**Data segment:**
┌──

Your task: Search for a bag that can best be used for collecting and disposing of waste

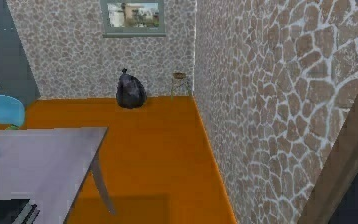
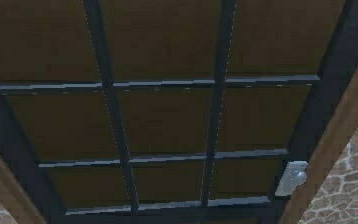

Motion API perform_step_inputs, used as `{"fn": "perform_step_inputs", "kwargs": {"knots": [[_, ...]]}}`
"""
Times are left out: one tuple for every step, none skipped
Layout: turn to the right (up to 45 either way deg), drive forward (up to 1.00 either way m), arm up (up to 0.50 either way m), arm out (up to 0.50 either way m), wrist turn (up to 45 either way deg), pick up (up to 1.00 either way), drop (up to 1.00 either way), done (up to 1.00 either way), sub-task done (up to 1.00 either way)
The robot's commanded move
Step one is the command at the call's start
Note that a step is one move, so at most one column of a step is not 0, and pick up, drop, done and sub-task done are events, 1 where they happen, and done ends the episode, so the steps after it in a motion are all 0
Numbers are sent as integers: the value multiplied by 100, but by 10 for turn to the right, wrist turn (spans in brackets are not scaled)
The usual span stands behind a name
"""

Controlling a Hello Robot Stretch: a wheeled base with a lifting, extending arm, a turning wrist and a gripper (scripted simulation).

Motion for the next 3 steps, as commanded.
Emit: {"fn": "perform_step_inputs", "kwargs": {"knots": [[-30,0,0,0,0,0,0,0,0],[0,100,0,0,0,0,0,0,0],[-30,0,0,0,0,0,0,0,0]]}}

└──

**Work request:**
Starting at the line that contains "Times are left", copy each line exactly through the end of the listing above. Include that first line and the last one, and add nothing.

**Task result:**
Times are left out: one tuple for every step, none skipped
Layout: turn to the right (up to 45 either way deg), drive forward (up to 1.00 either way m), arm up (up to 0.50 either way m), arm out (up to 0.50 either way m), wrist turn (up to 45 either way deg), pick up (up to 1.00 either way), drop (up to 1.00 either way), done (up to 1.00 either way), sub-task done (up to 1.00 either way)
The robot's commanded move
Step one is the command at the call's start
Note that a step is one move, so at most one column of a step is not 0, and pick up, drop, done and sub-task done are events, 1 where they happen, and done ends the episode, so the steps after it in a motion are all 0
Numbers are sent as integers: the value multiplied by 100, but by 10 for turn to the right, wrist turn (spans in brackets are not scaled)
The usual span stands behind a name
"""

Controlling a Hello Robot Stretch: a wheeled base with a lifting, extending arm, a turning wrist and a gripper (scripted simulation).

Motion for the next 3 steps, as commanded.
Emit: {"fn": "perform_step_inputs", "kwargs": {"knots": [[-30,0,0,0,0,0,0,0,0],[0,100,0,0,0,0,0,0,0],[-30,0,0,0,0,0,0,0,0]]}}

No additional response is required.